▶ _WHAT NEEDS TO BE DONE_
Down to the last line, set down the listing below exactly, apart from its pictures.

▶ _INFORMATION SUPPLIED_

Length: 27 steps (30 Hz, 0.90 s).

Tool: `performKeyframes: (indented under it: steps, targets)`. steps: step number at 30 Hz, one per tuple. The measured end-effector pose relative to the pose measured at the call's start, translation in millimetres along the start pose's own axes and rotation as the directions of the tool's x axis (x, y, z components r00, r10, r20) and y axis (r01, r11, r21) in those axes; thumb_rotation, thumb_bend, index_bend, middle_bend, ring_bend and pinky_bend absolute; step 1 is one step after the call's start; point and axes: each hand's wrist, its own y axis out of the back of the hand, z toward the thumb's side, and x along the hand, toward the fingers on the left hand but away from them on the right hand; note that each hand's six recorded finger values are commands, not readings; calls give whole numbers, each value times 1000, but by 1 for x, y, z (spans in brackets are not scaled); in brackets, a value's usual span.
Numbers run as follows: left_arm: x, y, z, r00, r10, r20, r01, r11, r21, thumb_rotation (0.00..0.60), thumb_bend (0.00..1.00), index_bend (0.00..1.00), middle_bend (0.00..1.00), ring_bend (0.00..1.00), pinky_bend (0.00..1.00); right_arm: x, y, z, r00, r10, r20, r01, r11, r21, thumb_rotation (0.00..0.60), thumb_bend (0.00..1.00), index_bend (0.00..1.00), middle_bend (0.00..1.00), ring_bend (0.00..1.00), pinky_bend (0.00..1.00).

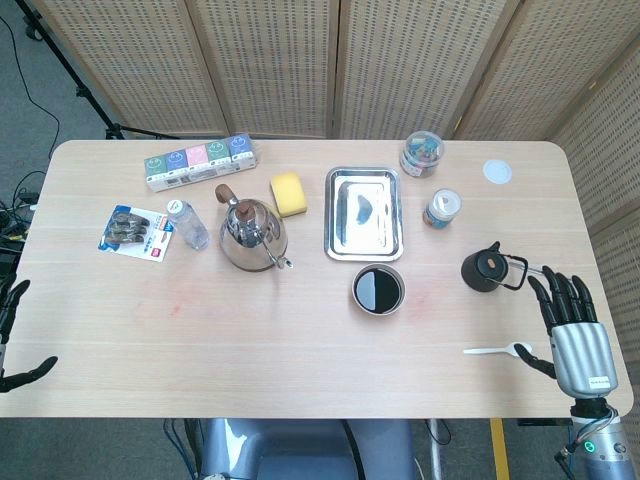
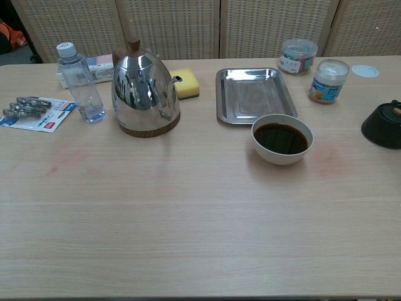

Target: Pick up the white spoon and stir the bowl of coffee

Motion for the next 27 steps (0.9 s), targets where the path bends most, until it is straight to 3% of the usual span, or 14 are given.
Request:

▶ _TASK RESPONSE_
Length: 27 steps (30 Hz, 0.90 s).

Tool: `performKeyframes: (indented under it: steps, targets)`. steps: step number at 30 Hz, one per tuple. The measured end-effector pose relative to the pose measured at the call's start, translation in millimetres along the start pose's own axes and rotation as the directions of the tool's x axis (x, y, z components r00, r10, r20) and y axis (r01, r11, r21) in those axes; thumb_rotation, thumb_bend, index_bend, middle_bend, ring_bend and pinky_bend absolute; step 1 is one step after the call's start; point and axes: each hand's wrist, its own y axis out of the back of the hand, z toward the thumb's side, and x along the hand, toward the fingers on the left hand but away from them on the right hand; note that each hand's six recorded finger values are commands, not readings; calls give whole numbers, each value times 1000, but by 1 for x, y, z (spans in brackets are not scaled); in brackets, a value's usual span.
Numbers run as follows: left_arm: x, y, z, r00, r10, r20, r01, r11, r21, thumb_rotation (0.00..0.60), thumb_bend (0.00..1.00), index_bend (0.00..1.00), middle_bend (0.00..1.00), ring_bend (0.00..1.00), pinky_bend (0.00..1.00); right_arm: x, y, z, r00, r10, r20, r01, r11, r21, thumb_rotation (0.00..0.60), thumb_bend (0.00..1.00), index_bend (0.00..1.00), middle_bend (0.00..1.00), ring_bend (0.00..1.00), pinky_bend (0.00..1.00).


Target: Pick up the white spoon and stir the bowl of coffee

Motion for the next 27 steps (0.9 s), targets where the path bends most, until it is straight to 3% of the usual span, or 14 are given.
Request:

What appears above is the complete answer to the exercise.